Thoughts on next gen consoles CPU: 8x1.6Ghz Jaguar cores

no it isn't, again watch the hotchips presentation, IPC comes from more agressive front end ( aditional L2 predictor/fetch, more agressive core prefetch/predictor) . Improved scheduling and a big improvement in OOO Load and Store capabilities, they even go as far as giving overall IPC improvement for each area.

Okay, so if they go that far, do they specifically say there is a 15% IPC improvement in the SIMD units on top of the doubling in width? When hotchips talk about doubling throughput, do they talk about throughput being double or 2.3x greater?

It might be useful if you posted a link to the presentation so I know what you're referring to. I wasn't able to find it on Google.

No im talking about benchmarks which compare bulldozer AVX vs FMA compiled code. of corse in a SR console devs would take every chance to write code that could be FMA'd but really how offen is that going to be fessable.

And do those same benchmarks also show twice the performance when comparing roughly similar CPU's where one has twice the SIMD width (ala bobcat and Jaguar)?

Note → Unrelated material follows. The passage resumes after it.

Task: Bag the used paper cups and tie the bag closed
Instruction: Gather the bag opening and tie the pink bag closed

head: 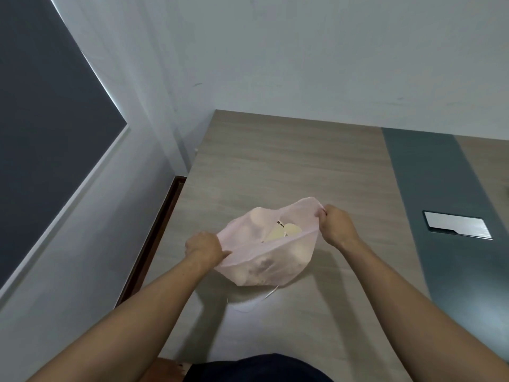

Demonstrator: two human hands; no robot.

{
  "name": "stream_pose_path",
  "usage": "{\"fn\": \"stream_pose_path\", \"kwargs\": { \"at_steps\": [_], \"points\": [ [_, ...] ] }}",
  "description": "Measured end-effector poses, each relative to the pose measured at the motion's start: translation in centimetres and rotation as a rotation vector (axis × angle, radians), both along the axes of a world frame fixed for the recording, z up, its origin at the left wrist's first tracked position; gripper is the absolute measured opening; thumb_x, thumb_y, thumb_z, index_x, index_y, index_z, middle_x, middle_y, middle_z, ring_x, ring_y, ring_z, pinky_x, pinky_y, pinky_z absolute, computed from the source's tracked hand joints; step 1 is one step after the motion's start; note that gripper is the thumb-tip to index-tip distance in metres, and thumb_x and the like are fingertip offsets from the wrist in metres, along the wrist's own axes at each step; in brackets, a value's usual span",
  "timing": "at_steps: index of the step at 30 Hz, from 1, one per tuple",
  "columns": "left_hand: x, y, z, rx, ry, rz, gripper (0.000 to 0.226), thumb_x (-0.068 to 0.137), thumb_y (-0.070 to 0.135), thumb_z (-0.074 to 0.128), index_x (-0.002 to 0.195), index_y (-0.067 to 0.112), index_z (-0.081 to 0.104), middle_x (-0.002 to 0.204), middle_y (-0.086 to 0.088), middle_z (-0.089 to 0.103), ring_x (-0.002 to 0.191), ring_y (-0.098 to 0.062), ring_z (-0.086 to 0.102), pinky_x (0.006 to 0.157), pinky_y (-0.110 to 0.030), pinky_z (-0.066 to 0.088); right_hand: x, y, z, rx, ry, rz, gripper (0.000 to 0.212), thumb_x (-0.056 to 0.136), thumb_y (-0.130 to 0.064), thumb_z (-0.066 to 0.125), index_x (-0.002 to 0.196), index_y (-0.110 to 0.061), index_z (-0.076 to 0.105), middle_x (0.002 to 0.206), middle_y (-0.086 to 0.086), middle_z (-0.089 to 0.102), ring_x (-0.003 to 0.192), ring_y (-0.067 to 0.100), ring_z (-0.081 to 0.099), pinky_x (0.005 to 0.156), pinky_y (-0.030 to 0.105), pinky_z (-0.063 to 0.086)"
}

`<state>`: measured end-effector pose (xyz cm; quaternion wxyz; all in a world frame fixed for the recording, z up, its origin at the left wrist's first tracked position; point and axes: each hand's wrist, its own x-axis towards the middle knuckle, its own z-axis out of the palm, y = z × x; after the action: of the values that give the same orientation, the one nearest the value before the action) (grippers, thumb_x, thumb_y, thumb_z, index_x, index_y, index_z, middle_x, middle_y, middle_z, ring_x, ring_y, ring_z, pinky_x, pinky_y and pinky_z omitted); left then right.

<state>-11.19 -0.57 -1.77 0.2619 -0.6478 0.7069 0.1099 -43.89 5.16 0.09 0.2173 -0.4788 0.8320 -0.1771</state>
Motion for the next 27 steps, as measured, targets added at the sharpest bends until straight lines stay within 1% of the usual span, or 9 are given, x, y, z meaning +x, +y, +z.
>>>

If you would share your links it might aid the discussion.

And yet games developed for a jaguar console wont be "normal" applications.

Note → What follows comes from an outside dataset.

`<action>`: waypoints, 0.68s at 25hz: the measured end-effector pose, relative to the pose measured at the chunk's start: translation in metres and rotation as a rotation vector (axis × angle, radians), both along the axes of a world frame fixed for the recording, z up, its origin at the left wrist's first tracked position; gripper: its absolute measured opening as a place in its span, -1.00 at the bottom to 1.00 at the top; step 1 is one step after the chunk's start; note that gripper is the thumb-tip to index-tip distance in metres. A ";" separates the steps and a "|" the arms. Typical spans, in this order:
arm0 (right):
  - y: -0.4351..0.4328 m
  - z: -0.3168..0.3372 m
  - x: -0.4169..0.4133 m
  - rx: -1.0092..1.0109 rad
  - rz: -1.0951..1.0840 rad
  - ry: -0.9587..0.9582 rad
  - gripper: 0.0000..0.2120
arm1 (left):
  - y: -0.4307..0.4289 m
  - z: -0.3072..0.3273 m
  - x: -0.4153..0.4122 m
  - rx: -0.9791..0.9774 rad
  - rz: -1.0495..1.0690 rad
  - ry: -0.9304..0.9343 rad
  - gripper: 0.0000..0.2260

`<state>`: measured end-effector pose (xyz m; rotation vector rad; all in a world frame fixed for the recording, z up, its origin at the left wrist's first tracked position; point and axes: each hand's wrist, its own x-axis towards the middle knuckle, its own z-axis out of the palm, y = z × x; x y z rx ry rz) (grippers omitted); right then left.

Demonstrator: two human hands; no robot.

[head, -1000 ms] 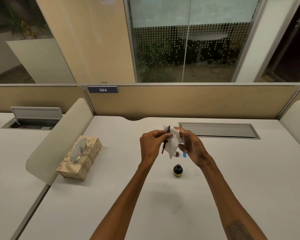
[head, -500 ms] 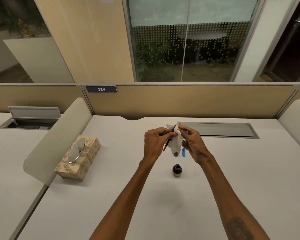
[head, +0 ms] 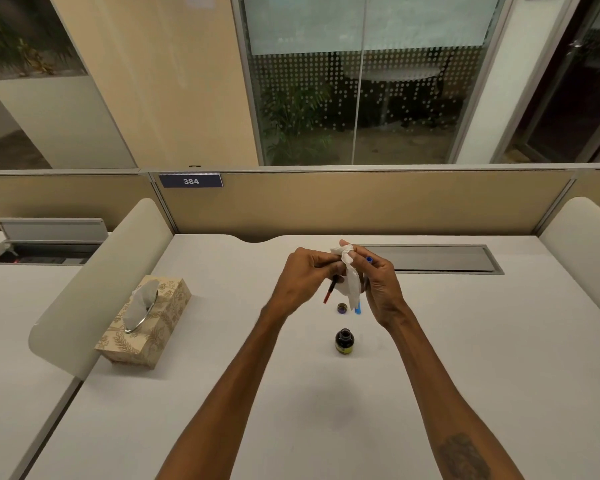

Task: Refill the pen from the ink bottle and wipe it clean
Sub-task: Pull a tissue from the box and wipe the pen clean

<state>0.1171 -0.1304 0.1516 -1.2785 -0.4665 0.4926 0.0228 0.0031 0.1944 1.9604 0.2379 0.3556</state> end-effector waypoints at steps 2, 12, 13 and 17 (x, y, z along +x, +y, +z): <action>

It's true that the benchmarks at Anand don't reflect the SIMD improvements of Jaguar over Bobcat and in consoles, that advantage will be apparent, but it certainly won't be a doubling of overall performance. The none SIMD performance of Jaguar is fairly well represented by Bobcat (once you add in the 15% or so) and it's quite clear that there, it's not all that hot. That's why my A10 comparison was a bit more relevant. Since they have fairly comparable theoretical SIMD throughput you can at best say when it comes to SIMD they'll be roughly comparable but in anything else the Jaguar will be a little slower in multithreaded code (8 cores vs 2 modules) and vastly slower in single threaded code.
 
Now that we have some form of discussion going....i like to say i find it hard to believe Jaguar will be 4 times faster than Xenon or 1.5 times faster than Bobcat (let alone 2 times faster)...not even Intel gets such gains going from one generation to the next...call my jaded...but i been through such talks about closed box consoles...and how it is their special sauce...people said a lot of EE, Cell, RSX and Xenon back then...but it always all ended as fanbois reading off the checklists...so unless brother itsmydamnation, you are a games developer?....pardon me for it..

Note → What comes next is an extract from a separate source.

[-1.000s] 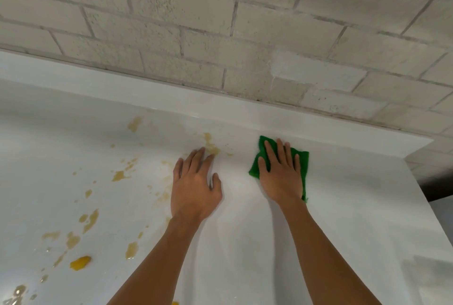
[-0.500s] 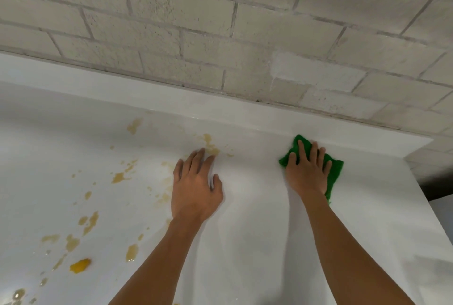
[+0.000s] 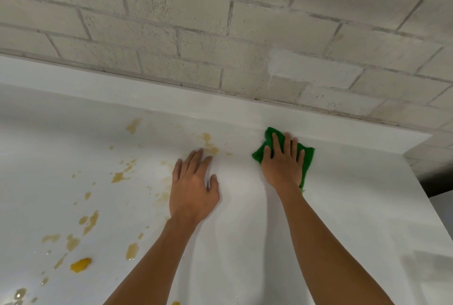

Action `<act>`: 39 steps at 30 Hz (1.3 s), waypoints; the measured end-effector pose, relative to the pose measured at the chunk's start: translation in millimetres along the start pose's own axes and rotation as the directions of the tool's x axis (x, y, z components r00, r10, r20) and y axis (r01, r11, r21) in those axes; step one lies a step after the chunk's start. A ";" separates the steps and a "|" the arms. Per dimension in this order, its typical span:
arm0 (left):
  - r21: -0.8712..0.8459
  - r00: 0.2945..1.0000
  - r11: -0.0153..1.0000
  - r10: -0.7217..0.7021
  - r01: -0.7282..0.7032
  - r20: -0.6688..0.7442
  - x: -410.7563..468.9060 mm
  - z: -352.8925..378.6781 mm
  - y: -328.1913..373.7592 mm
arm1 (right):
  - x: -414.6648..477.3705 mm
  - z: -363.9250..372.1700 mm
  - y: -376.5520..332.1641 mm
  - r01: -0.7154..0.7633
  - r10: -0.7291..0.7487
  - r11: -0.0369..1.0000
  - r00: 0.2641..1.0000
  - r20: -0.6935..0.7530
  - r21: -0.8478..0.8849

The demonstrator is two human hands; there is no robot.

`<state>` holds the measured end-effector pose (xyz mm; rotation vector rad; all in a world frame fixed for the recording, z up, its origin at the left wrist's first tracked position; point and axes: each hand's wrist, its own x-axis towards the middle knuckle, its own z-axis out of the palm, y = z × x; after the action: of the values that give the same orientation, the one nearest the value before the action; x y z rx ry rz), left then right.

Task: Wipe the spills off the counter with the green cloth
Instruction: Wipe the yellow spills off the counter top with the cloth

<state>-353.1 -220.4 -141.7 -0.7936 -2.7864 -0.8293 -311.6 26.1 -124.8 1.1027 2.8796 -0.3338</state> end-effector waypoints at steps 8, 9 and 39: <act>-0.152 0.975 0.984 -0.121 0.094 -0.185 18.7 -9.7 -23.3 | -17.9 9.7 -41.0 0.469 -0.466 0.883 0.882 0.065 -0.033; -0.119 0.975 0.987 -0.126 0.105 -0.185 19.9 -10.9 -30.7 | -21.8 10.1 -33.5 0.540 -0.536 0.841 0.840 0.076 -0.030; 0.083 0.997 0.994 -0.070 0.073 -0.037 11.2 -22.1 -45.4 | -53.9 24.1 -57.7 0.546 -0.545 0.837 0.837 0.048 -0.027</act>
<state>-386.8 -259.7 -141.6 -0.6636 -2.8128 -0.7238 -310.7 -56.2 -131.4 0.2304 3.0913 -0.3027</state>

To share my concerns about CPU bottlenecks....it is a real problem even on the more powerful PC platform....you will need a i7 3930K to comfortably run BF3 or PS2 mp at >60fps....a lesser (but still jawesome) i5 3570K will send your fps down to 40s under load...true story....but now AMD is telling Sony/MS game developers to run their codes on 1.6Ghz Jaguar cores.... call me skeptical but even with the CUs of GPGPUs...i fear AI/Physics/Performance will just not reach the next level. AFAIK....GPGPU physics are still for eye candy and not gameplay physics...

The average recommended PC requirements of the newest batch of games (uprez PS3/Xbox ports) hovers around a quad core x86 CPU at 2.8Ghz...the minimum requirements are lower at 2.4Ghz dual cores... can we assume the 8 Jaguar cores are as good as Intel 2.4Ghz Core 2 Duo...? It is not a good thought either way...
 
call me skeptical but even with the CUs of GPGPUs...i fear AI/Physics/Performance will just not reach the next level. AFAIK....GPGPU physics are still for eye candy and not gameplay physics...

That won't be how it works in the consoles. They'll likely both feature HSA which from a gaming point of view is specifically all about allowing GPGPU operations to be performed within timescales that make them usable in gameplay. Hopefully PC's will be able to do the same using HSA (or equivalent) APU's. I started a thread to explore that possibility but no-one seems interested in discussing it at the moment!

can we assume the 8 Jaguar cores are as good as Intel 2.4Ghz Core 2 Duo...? It is not a good thought either way...

Based on the Anandtech benchmarks, while single thread general performance is much higher on the C2D, the number of cores in the console CPU's would be more than enough to make up the difference in multi threaded code. SIMD performance would also be much higher than the C2D at a meagre 38.4 GFLOPs

EDIT: I'd say you're going to want at least a 3+Ghz Core 2 Quad to make sure you keep can keep up with the new console CPU's.
 
Last edited by a moderator:
The way I see it..

1) PC games on Trinity tend to be GPU limited, not CPU limited, and they're likely to use more CPU time than if they were developed for a console of similar hardware (driver overhead, etc). Therefore it's not the ideal balance for games, which makes sense since it's meant to be an adequate general purpose PC CPU too.
2) Consoles have pushed multithreading requirements pretty hard already last gen, and can easily make good use of 6+ threads. Therefore the new choice should favor cores over clock speed, and therefore smaller and lighter cores.
3) Consoles have for a while favored SIMD FP streaming performance over general purpose scalar stuff so the CPU should be balanced in that direction, and Jaguar is much more so than PD with its shared FPU.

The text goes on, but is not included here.